## What you need to do
A single number is the answer here: the count of lines in the data below that include the word "with".

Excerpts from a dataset

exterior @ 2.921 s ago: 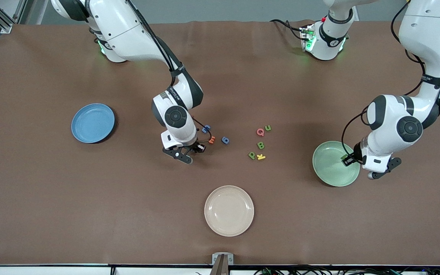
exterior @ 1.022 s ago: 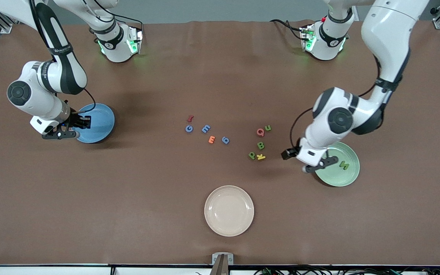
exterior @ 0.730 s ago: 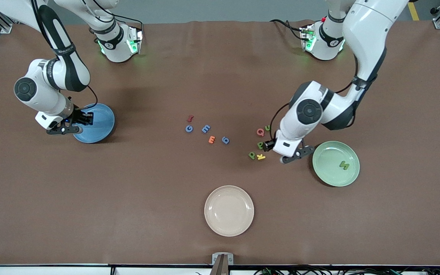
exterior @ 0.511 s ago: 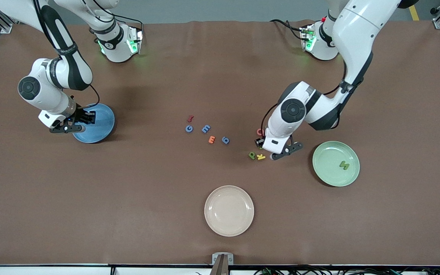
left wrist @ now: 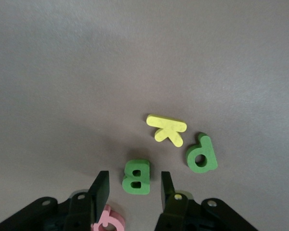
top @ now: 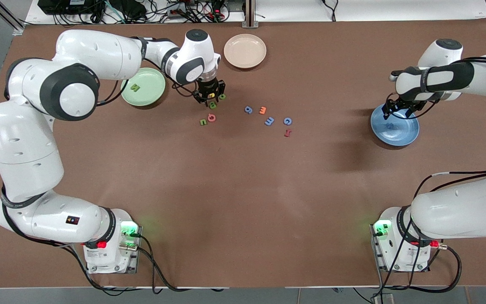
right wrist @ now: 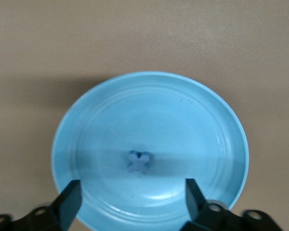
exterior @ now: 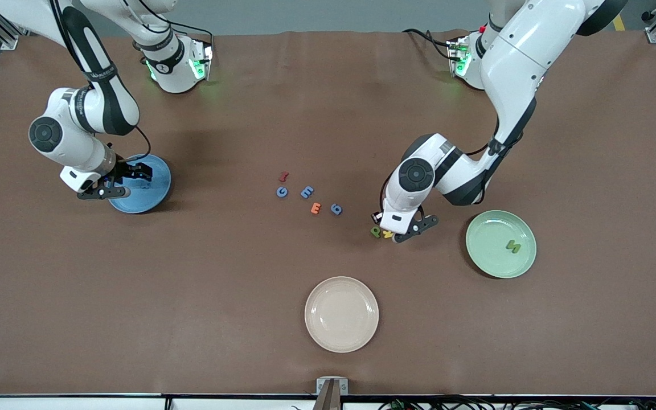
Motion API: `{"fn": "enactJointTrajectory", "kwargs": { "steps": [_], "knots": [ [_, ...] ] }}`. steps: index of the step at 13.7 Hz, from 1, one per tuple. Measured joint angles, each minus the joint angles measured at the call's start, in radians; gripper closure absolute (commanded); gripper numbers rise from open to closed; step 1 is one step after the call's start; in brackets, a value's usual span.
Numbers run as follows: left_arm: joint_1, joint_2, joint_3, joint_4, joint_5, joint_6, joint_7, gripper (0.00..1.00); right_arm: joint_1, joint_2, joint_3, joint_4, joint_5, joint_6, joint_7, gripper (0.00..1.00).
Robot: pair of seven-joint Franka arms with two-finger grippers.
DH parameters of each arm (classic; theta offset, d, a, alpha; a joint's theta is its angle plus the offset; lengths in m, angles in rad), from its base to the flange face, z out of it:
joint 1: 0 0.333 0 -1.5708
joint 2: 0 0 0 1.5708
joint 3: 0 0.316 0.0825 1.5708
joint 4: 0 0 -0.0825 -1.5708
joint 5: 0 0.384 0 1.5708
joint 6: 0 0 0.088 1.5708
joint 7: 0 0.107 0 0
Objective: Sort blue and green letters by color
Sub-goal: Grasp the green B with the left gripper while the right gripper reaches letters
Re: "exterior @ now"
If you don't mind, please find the blue plate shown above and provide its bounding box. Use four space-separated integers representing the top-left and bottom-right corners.
106 154 172 215

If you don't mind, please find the beige plate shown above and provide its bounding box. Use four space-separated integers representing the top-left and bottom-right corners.
304 276 380 354

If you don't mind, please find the green plate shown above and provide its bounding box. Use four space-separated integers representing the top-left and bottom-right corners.
465 210 537 279

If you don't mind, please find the brown table cover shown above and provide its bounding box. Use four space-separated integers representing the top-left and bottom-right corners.
0 28 656 396

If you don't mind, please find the black arm base cable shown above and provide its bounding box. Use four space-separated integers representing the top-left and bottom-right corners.
166 22 216 52
401 27 458 62

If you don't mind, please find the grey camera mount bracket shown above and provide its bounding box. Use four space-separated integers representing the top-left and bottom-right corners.
312 376 350 410

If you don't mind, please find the black cable bundle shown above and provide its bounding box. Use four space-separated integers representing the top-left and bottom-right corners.
379 393 656 410

## Written answer
2